Jenny Lewis: Finding Her Way

Watch the singer-songwriter's full performance on KCET-TV. Click here for future air dates.

In the video for "Just One of the Guys," from Jenny Lewis's recent album, The Voyager, the singer-songwriter is joined by an all-female band. Among the members are actors Kristen Stewart and Anne Hathaway. It's in a way influenced by the women in Robert Palmer's hit videos of the 1980s, where chic women dressed to the nines wielded instruments with cool expressions on their faces. Lewis' video bandmates are equally chic, although standing barefoot in pantsuits as opposed to the high-heels and tight dresses of Palmer's gang.

"We definitely flipped it," says Lewis in her recent visit to Studio A of the scenarios set in her video, "but that was something in the back of my mind." In addition to the pantsuits, the women occasionally appear in drag, sporting mustaches and tracksuits as they emphasize the title, and much of the content, of the song. "I wanted them clothed, I wanted them in suits," Lewis explains. "I wanted them barefoot and grounded." She adds, "I wanted to give everyone the freedom to present their female character and their male character."

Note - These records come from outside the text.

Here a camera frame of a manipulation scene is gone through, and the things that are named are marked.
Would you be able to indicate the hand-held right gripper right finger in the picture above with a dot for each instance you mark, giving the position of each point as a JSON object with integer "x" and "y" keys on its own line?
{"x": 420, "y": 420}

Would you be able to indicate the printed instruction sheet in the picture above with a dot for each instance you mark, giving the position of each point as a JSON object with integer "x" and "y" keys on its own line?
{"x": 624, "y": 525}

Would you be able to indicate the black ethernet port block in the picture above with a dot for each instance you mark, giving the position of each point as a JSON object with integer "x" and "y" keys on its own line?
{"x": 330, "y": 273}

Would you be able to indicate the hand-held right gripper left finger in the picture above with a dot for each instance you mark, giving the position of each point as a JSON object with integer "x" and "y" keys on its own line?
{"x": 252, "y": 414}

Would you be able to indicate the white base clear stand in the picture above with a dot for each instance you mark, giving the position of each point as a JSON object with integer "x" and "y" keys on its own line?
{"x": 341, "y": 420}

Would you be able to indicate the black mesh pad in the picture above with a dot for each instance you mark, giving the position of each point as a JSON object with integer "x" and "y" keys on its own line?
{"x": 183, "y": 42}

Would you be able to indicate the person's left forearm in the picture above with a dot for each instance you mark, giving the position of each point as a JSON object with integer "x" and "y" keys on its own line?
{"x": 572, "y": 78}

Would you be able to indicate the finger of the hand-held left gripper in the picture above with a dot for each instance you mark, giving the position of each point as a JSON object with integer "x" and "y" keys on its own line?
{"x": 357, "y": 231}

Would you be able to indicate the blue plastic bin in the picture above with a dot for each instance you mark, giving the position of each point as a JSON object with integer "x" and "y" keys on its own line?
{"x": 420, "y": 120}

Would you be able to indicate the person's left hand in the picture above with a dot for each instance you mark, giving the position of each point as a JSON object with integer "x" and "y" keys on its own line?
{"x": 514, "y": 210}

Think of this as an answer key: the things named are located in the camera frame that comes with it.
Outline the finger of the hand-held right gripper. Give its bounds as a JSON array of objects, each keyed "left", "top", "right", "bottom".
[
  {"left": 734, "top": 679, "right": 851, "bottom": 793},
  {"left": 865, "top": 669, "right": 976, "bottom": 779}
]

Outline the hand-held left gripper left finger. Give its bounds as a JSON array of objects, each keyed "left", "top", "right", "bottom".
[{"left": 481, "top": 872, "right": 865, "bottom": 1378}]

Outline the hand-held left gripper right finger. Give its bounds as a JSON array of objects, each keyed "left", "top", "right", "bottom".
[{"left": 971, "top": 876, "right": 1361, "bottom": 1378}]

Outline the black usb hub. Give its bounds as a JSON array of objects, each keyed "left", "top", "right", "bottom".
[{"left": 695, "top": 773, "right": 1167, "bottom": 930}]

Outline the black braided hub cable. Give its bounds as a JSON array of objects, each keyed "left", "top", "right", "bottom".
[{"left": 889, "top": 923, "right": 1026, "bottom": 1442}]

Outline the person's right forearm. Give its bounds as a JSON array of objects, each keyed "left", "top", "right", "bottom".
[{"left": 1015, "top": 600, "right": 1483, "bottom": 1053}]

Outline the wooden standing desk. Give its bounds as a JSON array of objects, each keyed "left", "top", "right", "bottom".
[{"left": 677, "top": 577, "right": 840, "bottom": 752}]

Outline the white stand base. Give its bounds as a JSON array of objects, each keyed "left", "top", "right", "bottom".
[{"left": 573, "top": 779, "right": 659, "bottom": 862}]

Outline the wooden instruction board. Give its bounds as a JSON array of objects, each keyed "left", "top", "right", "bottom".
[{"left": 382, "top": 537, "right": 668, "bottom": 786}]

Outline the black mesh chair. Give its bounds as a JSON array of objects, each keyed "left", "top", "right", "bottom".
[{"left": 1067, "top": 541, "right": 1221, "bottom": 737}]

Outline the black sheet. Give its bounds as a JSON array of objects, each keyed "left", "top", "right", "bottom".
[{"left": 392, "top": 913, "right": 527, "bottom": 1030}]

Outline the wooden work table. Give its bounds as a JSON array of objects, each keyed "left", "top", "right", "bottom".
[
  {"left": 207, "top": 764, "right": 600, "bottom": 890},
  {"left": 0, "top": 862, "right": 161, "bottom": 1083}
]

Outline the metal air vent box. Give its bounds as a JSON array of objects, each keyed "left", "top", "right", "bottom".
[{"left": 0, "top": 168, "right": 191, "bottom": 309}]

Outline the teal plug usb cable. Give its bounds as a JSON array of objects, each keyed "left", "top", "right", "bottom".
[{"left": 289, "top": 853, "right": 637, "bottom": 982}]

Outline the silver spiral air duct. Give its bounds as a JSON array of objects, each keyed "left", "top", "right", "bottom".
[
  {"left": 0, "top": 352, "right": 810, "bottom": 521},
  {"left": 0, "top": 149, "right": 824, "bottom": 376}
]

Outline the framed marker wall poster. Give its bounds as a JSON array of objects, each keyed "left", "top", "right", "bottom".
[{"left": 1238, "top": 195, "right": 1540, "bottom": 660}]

"Just One of the Guys" delves into the experiences and expectations of women in male-dominated groups, or maybe just of women in general. Lewis sings, "No matter how hard I try/To be just one of the guys/There's a little something inside that won't let me." By the song's bridge, Lewis drops the bombshell, "There's only one difference between you and me/When I look at myself, all I can see/I'm just another lady without a baby."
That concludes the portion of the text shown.